RHSA-2015:1272 Moderate: kernel security, bug fix, and enhancement update

Updated 10 Sept 2015

The kernel packages contain the Linux kernel, the core of any Linux operating system. The kernel handles the basic functions of the operating system: memory allocation, process allocation, device input and output, etc.

This update fixes the following bugs:

Certain versions of the gcc compiler or the code for running virtual machines could, under specific circumstances, generate excessively large stack frames, which could in combination with other operations cause the stack to overflow and the system to terminate unexpectedly. This update expands the kernel stack size to 16 KB to account for higher requirements of some functions, thus preventing the crashes from occurring. (BZ#1045190)
Due to invalid zoning configurations, the user experienced multiple remote port (rport) disconnects. The race condition in the rport deletion code causing this bug has been fixed, and node no longer panics when in recovery. (BZ#1102902)
This update introduces a set of patches with a new VLAN model to conform to upstream standards.
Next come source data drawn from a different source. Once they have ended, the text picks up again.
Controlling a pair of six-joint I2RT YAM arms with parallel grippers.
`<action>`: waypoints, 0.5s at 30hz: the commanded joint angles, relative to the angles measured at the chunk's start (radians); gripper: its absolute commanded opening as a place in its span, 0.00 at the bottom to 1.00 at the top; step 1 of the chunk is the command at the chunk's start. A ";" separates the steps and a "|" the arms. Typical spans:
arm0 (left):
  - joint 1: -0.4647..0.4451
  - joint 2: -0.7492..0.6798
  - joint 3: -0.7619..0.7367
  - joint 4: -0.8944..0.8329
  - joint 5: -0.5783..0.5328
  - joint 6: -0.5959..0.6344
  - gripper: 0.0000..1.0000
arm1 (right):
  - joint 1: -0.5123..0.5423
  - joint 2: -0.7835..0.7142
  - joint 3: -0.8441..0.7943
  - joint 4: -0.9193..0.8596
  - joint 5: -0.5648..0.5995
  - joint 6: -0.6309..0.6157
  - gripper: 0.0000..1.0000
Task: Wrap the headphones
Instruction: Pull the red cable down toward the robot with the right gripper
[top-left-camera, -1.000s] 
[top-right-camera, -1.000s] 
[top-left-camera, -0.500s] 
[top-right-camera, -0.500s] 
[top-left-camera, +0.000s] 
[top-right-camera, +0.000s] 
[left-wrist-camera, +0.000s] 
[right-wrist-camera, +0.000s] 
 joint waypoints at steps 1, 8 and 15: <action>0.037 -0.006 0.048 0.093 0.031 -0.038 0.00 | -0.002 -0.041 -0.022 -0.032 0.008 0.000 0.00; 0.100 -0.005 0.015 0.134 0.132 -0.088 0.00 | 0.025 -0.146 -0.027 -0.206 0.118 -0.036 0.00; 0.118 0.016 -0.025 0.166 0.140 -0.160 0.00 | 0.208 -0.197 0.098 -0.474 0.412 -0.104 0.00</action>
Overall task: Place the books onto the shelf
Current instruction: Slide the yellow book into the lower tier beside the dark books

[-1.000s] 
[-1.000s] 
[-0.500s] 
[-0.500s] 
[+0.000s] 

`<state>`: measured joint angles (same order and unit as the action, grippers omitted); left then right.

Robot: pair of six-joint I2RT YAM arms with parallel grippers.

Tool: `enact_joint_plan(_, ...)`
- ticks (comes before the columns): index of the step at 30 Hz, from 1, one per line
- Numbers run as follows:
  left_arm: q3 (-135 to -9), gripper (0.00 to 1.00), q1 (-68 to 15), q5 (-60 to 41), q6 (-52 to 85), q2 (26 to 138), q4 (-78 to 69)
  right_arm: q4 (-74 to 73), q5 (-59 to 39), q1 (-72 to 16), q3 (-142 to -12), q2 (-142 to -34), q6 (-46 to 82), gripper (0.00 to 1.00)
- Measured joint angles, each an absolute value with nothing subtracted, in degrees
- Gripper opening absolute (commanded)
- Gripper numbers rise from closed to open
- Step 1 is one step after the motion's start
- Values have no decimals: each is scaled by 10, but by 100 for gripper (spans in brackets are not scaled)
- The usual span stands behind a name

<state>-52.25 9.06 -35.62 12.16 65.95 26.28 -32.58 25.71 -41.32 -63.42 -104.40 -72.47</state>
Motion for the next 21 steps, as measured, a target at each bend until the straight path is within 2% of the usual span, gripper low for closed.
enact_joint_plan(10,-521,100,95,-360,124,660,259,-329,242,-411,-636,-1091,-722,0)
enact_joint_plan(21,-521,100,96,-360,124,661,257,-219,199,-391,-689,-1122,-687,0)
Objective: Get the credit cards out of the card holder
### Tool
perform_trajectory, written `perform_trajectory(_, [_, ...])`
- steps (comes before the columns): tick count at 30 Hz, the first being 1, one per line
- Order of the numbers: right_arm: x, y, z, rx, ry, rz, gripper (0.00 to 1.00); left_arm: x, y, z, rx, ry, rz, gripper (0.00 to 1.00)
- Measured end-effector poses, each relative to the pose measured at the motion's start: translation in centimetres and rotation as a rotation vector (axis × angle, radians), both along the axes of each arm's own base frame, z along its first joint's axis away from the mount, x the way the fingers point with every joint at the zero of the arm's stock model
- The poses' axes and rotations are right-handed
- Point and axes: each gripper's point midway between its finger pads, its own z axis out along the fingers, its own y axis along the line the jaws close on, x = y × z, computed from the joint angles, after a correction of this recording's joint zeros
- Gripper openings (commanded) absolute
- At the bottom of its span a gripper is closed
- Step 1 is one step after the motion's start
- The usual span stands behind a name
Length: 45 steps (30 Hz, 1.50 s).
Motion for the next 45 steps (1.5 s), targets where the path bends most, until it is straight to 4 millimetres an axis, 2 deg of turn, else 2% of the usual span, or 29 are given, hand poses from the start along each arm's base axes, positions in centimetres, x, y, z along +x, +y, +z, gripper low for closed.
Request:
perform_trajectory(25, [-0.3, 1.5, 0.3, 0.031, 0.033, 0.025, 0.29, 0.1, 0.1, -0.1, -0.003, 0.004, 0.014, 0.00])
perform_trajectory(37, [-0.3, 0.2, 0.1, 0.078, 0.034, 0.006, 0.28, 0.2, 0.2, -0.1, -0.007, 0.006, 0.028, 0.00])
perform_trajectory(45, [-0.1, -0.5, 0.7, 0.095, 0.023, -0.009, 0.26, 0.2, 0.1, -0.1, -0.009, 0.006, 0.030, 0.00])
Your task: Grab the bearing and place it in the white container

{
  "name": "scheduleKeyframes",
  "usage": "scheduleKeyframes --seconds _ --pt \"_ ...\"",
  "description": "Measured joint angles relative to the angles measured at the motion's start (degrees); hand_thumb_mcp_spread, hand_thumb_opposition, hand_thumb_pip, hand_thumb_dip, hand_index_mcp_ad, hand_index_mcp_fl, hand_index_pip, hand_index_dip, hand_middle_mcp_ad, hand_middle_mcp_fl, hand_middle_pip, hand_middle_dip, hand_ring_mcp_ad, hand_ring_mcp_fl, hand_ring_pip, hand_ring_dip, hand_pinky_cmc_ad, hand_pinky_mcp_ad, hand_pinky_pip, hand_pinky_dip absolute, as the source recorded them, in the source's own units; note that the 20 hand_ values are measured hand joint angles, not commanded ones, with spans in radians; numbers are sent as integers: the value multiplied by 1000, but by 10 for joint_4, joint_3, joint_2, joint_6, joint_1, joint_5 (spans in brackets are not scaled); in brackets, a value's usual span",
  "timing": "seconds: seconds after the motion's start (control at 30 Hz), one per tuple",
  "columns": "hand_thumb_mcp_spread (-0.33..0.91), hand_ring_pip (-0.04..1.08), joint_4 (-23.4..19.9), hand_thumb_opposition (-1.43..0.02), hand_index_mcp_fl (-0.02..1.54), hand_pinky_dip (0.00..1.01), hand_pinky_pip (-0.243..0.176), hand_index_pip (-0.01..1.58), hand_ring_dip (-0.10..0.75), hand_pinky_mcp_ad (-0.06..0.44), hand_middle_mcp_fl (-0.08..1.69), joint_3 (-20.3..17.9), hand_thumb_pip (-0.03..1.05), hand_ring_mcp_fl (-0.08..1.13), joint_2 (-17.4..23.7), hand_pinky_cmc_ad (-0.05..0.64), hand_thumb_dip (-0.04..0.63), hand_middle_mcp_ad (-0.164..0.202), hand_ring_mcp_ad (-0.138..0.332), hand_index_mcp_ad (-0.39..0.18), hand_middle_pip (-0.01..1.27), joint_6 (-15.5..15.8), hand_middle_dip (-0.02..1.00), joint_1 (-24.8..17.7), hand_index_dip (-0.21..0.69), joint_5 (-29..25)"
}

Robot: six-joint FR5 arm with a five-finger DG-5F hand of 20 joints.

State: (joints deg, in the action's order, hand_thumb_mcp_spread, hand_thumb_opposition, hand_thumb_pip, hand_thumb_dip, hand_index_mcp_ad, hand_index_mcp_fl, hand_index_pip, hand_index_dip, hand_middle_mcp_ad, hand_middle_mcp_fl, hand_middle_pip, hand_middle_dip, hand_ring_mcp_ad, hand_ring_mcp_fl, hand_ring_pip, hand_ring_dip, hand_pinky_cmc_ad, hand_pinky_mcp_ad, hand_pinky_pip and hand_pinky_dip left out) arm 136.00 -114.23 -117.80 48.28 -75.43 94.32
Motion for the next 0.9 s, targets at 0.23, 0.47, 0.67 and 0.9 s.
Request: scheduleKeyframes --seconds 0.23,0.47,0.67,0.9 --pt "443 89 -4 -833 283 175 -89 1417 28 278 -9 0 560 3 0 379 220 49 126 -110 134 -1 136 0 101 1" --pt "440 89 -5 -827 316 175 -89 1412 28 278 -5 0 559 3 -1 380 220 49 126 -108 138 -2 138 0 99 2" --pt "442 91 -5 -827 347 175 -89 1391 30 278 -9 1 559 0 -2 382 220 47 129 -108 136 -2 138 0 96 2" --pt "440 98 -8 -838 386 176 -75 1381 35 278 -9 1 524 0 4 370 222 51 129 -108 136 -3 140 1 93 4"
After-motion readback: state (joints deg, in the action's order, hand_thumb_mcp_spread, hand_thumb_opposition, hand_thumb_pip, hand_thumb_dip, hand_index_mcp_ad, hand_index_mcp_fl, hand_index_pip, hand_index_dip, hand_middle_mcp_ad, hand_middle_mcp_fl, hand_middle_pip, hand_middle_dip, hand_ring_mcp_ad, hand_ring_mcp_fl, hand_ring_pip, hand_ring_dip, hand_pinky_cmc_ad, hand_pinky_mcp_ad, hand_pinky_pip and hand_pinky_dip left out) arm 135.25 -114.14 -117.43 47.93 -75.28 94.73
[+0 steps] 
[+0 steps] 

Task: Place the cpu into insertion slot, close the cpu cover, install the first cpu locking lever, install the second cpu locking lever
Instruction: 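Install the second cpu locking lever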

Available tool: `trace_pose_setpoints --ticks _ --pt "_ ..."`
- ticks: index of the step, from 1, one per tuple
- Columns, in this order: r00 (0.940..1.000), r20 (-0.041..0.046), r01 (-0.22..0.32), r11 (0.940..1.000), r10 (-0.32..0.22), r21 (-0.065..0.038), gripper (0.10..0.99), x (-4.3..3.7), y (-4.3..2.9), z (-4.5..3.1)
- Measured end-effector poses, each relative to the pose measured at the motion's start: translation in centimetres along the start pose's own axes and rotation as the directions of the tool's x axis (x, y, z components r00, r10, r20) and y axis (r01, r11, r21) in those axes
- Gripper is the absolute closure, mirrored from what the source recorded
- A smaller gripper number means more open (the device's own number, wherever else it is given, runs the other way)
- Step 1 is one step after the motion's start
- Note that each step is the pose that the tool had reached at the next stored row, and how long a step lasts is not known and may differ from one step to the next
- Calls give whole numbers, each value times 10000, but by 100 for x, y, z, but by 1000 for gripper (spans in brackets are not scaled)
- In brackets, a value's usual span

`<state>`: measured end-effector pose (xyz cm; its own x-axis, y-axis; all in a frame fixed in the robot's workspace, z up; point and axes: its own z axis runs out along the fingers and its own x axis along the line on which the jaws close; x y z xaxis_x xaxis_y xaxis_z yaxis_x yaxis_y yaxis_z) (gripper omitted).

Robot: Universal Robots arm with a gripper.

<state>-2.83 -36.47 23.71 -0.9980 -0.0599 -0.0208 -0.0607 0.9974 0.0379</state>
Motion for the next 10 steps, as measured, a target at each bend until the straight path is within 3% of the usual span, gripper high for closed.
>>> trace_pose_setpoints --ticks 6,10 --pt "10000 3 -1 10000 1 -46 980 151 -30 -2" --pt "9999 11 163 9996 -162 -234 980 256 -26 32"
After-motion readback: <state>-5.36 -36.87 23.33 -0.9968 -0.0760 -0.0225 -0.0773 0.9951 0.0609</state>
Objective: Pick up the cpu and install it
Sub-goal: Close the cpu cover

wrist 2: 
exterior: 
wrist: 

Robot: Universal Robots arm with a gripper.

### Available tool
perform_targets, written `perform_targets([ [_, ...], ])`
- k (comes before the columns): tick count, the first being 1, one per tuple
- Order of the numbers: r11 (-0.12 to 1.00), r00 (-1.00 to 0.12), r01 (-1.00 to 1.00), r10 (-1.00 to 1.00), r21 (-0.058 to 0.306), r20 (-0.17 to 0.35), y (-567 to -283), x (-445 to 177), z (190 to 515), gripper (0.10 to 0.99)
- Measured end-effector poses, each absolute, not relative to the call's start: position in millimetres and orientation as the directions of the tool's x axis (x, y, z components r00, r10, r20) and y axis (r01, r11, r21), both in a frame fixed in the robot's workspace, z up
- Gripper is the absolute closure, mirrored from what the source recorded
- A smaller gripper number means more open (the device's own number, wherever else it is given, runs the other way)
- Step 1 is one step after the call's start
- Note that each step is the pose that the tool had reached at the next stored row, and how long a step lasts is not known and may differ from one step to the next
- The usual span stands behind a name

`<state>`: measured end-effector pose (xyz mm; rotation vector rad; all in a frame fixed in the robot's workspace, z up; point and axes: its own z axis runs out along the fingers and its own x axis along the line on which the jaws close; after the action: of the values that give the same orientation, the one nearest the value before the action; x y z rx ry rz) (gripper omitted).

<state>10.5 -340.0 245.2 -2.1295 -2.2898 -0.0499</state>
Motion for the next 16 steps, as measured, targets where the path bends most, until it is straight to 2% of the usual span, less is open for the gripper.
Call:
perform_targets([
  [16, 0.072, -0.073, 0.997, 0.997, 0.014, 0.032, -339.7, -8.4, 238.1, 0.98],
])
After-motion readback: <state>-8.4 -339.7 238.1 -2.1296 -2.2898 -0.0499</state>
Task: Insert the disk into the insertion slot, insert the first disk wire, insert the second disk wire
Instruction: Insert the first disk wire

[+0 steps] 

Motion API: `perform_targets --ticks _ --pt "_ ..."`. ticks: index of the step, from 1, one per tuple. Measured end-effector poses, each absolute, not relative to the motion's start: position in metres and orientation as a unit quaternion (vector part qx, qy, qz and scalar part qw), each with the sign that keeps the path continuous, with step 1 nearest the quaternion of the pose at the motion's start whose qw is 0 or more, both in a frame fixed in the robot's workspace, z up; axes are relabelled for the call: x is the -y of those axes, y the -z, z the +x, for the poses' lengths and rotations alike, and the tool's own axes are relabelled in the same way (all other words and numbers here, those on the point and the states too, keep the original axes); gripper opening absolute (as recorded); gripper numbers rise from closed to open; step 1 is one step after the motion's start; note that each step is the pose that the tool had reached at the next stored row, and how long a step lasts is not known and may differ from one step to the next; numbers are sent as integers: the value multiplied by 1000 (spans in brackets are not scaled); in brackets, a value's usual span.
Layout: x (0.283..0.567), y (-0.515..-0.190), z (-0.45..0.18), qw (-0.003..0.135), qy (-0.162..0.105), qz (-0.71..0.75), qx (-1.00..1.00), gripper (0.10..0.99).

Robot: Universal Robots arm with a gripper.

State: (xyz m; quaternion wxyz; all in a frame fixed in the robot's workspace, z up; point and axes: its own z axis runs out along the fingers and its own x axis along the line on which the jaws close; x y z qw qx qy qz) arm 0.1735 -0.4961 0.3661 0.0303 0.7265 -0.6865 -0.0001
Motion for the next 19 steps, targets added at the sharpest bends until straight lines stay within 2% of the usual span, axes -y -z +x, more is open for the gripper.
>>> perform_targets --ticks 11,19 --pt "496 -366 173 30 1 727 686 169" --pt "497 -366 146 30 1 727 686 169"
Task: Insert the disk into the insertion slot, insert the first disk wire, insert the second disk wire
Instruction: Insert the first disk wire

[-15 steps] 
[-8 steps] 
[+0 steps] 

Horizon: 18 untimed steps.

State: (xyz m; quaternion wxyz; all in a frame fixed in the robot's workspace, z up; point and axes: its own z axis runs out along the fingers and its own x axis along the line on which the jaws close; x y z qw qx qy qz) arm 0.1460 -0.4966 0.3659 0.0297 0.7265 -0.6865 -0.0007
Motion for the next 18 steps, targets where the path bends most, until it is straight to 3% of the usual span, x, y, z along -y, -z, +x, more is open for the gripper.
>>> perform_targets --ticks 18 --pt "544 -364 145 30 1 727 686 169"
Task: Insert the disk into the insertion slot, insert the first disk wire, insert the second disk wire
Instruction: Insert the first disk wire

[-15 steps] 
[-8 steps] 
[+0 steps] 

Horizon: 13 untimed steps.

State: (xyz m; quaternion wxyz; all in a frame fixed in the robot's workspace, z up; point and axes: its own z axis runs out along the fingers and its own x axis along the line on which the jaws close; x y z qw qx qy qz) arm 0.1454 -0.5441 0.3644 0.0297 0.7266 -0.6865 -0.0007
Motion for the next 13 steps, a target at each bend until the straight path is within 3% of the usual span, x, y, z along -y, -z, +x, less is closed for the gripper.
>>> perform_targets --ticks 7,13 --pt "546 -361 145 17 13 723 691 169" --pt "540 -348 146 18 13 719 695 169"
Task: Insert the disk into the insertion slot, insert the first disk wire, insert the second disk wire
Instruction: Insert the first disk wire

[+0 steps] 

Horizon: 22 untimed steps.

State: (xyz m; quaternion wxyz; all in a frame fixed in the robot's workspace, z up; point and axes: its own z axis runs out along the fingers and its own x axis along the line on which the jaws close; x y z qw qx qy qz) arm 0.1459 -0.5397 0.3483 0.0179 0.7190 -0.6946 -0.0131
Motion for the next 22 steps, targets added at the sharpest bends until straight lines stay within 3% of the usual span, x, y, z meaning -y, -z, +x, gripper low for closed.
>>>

In addition, this set of patches fixes other issues such as transmission of Internet Control Message Protocol (ICMP) fragments. (BZ#1135347)
When forwarding a packet, the TCPOPTSTRIP iptables target was using the tcp_hdr() function, which is not always suitable in that path. Consequently, TCPOPTSTRIP was looking at the wrong place in the packet and not matching the options, thus not stripping any. To fix this bug, instead of using tcp_hdr(), TCPOPTSTRIP now uses the TCP header itself to locate the option space, and the options are now stripped properly. (BZ#1135650)
Prior to this update, a freeze or a thaw could race with each other trying to set or clear the PF_FREEZING and PF_FROZEN flags lockless. Consequently, the PF_FROZEN flag in particular could be false-positive, which could trigger BUG_ON in cgroup freezer paths. With this fix, PF_FREEZING is no longer set lockless, and no race condition thus occurs in this situation. (BZ#1144478)
Previously, the kernel initialized the floating-point unit (FPU) state for the signal handler too early, right after the current state was saved for the sigreturn() function. As a consequence, a task could lose its FPU context if the signal delivery failed. The fix ensures that the drop_init_fpu() fuction is only called when the signal is delivered successfully, and FPU context is no longer lost in the described situation. (BZ#1196262)
Due to a malfunction in the EHCI driver stream scheduling logic, stream data transferred from kernel to user space failed under some circumstances. In this case, the cheese application failed trying to start a stream with the following error:

libv4l2: error turning on stream: No space left on device

This update adds a check in the driver for the specific case that caused the bug, and user space tools can now start streams without errors. (BZ#1145805)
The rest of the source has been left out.